I no longer use these and I don't recommend that you do either.

  • logutil.py - send log messages to Twisted logger if present, else Python library logger
  • weakutil.py - allows a bound method's object to be GC'd
  • twistedutil.py - callLater_weakly, a variant of Twisted's callLater which interacts more nicely with weakrefs
  • PickleSaver.py - make all or part of an object persistent, by saving it to disk when it's garbage collected
  • humanreadable.py - an improved version of the builtin repr() function
  • hashexpand.py - cryptographically strong pseudo-random number generator based on SHA256
  • find_exe.py - try different paths in search of an executable
  • dictutil.py - several specialized dict extensions, as well as some convenient functions for working with dicts
  • randutil.py - various ways to get random bytes
  • xor.py - xor two same-length strings together

Thanks to Peter Westlake and Ravi Pinjala for help documenting what these do.



issue tracker


darcs repository


(To get the latest source, run darcs get --lazy http://tahoe-lafs.org/source/pyutil/trunk.)

tests and benchmarks

To run tests: python ./setup.py trial -s pyutil.test.current.

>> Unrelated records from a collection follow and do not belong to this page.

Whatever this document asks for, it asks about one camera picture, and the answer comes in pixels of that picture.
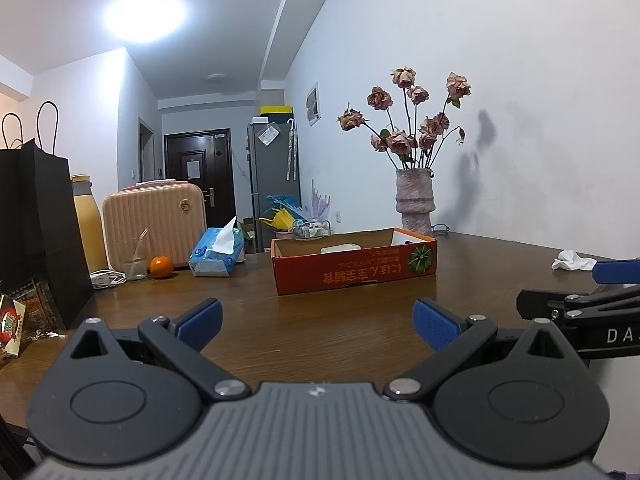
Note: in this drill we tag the blue tissue pack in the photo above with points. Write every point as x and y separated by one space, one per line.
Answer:
215 257

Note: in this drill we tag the bunch of dried pink roses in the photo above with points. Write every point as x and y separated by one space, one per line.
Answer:
400 142

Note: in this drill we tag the purple cloth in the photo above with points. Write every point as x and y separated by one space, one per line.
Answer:
625 475

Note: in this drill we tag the clear drinking straw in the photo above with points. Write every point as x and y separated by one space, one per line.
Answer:
142 239

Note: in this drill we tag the paper notice on door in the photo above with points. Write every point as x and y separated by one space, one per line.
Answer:
193 167

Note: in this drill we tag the dark entrance door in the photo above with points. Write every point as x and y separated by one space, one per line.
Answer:
215 180

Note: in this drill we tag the blue folding rack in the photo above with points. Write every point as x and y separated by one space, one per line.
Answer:
285 202

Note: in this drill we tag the purple feather decoration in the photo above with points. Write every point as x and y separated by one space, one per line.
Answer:
321 202

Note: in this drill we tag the small round ceiling lamp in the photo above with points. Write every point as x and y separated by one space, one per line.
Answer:
216 77

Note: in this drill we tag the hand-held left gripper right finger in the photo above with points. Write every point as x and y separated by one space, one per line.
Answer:
432 325

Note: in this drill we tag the yellow thermos jug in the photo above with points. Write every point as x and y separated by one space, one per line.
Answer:
90 225

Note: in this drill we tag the grey refrigerator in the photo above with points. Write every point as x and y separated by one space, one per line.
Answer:
272 180

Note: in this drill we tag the yellow watering can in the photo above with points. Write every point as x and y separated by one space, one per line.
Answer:
281 219

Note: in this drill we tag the pink ceramic vase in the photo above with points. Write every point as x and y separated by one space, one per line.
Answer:
415 200

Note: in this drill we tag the red and white snack packet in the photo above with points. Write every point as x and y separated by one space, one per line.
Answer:
11 327

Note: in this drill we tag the yellow box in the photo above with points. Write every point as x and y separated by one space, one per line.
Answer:
276 110

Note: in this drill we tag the side room doorway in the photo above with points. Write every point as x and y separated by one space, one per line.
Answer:
146 152

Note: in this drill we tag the orange fruit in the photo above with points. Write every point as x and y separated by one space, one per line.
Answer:
161 267

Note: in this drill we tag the pink ribbed suitcase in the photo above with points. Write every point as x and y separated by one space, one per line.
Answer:
160 220

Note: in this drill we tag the bright ceiling lamp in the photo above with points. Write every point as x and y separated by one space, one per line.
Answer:
145 15

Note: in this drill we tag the clear organizer with small bottles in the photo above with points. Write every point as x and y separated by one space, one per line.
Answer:
312 230

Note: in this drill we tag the white folded umbrella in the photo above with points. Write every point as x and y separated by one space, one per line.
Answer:
292 150

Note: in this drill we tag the black paper bag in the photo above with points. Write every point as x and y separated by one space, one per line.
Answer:
37 225

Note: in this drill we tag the paper note on refrigerator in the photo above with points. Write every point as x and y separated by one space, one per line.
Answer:
270 135

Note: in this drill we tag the red cardboard box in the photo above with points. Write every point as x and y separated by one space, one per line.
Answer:
350 270

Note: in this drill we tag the clear glass cup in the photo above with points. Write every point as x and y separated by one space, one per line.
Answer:
132 269

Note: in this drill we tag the small pink pot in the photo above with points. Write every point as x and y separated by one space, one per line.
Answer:
284 235

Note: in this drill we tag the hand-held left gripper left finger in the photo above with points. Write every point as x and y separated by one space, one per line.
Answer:
200 320

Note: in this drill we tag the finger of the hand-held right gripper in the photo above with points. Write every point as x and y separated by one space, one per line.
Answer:
537 304
617 271

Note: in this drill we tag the crumpled white tissue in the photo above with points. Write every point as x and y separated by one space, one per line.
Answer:
575 261

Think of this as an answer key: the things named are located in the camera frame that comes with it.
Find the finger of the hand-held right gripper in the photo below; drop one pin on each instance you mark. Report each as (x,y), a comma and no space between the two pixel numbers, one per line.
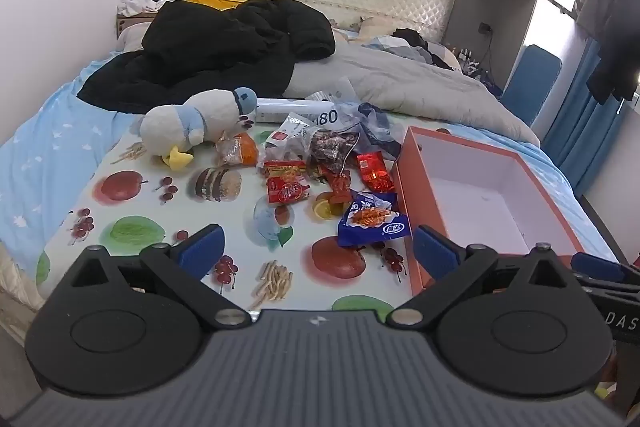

You can also run the tests with the standard pyunit test runner instead of trial, but a couple of the tests will fail due to the absence of Trial's "Skip This Test" feature. You can also run the tests of the out-of-shape and deprecated modules:

python ./setup.py trial -s pyutil.test.out_of_shape

python ./setup.py trial -s pyutil.test.deprecated

Or of all modules:

python ./setup.py trial -s pyutil.test

Some modules have self-benchmarks provided. For example, to benchmark the cache module: python -OOu -c 'from pyutil.test import test_cache; test_cache.quick_bench()'

or for more complete and time-consuming results: python -OOu -c 'from pyutil.test import test_cache; test_cache.slow_bench()'

(The "-O" is important when benchmarking, since cache has extensive self-tests that are optimized out when -O is included.)

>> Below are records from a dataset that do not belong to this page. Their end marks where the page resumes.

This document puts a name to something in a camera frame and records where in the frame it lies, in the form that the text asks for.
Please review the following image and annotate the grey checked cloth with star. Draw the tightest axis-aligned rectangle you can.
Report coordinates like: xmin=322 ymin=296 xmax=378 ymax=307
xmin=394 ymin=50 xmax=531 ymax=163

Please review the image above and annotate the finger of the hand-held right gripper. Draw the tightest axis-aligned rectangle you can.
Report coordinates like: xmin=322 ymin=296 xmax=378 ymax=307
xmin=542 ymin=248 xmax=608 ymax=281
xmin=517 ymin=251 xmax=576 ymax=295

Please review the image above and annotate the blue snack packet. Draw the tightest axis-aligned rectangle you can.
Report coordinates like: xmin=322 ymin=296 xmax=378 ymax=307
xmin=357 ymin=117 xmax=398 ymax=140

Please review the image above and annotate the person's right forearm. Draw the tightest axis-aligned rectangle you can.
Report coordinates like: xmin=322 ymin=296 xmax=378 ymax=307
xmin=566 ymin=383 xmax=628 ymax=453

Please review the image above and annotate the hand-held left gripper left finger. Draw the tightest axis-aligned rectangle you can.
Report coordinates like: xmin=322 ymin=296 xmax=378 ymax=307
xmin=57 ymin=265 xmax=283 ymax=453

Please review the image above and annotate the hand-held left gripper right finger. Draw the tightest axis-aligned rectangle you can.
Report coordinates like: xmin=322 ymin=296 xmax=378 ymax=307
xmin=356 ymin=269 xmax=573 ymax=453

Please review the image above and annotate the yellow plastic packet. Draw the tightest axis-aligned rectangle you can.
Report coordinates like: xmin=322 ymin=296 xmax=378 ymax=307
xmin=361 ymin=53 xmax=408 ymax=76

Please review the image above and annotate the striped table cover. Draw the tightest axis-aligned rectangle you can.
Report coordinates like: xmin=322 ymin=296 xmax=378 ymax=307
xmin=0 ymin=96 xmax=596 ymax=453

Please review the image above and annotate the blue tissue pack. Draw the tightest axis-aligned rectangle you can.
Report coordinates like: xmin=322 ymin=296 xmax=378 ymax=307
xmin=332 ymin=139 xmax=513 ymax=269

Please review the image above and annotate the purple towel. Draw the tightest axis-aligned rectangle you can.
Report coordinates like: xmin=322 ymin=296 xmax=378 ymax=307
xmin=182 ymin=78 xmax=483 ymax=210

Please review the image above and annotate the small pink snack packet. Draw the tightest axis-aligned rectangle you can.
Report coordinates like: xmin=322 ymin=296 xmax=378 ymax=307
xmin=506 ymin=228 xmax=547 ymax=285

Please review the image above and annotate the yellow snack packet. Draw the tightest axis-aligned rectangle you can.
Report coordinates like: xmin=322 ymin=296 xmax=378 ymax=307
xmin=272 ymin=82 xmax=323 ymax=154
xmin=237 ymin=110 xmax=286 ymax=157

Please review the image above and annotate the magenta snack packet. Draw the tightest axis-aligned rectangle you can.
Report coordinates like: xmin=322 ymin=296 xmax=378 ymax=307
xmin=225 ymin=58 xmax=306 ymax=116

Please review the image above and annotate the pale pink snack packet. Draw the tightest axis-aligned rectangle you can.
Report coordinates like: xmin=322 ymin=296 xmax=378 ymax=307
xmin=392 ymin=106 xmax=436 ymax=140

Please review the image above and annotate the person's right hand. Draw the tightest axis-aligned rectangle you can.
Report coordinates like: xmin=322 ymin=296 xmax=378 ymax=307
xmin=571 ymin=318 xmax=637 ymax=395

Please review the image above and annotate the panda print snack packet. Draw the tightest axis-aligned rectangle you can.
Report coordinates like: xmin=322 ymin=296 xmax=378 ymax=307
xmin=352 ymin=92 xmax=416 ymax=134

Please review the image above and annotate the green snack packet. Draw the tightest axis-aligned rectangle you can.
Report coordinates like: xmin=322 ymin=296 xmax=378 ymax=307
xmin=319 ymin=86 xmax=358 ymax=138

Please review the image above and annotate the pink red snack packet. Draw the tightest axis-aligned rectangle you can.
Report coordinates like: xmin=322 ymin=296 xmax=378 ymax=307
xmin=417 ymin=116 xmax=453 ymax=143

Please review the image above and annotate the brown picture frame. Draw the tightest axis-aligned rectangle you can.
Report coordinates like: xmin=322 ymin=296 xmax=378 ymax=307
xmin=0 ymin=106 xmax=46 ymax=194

You may use this package under the GNU General Public License, version 2 or, at your option, any later version. You may use this package under the Transitive Grace Period Public Licence, version 1.0, or at your option, any later version. (You may choose to use this package under the terms of either licence, at your option.) You may use this package under the Simple Permissive Licence, version 1 or, at your option, any later version. See the file COPYING.GPL for the terms of the GNU General Public License, version 2. See the file COPYING.TGPPL.html for the terms of the Transitive Grace Period Public Licence, version 1.0. See the file COPYING.SPL.txt for the terms of the Simple Permissive Licence, version 1.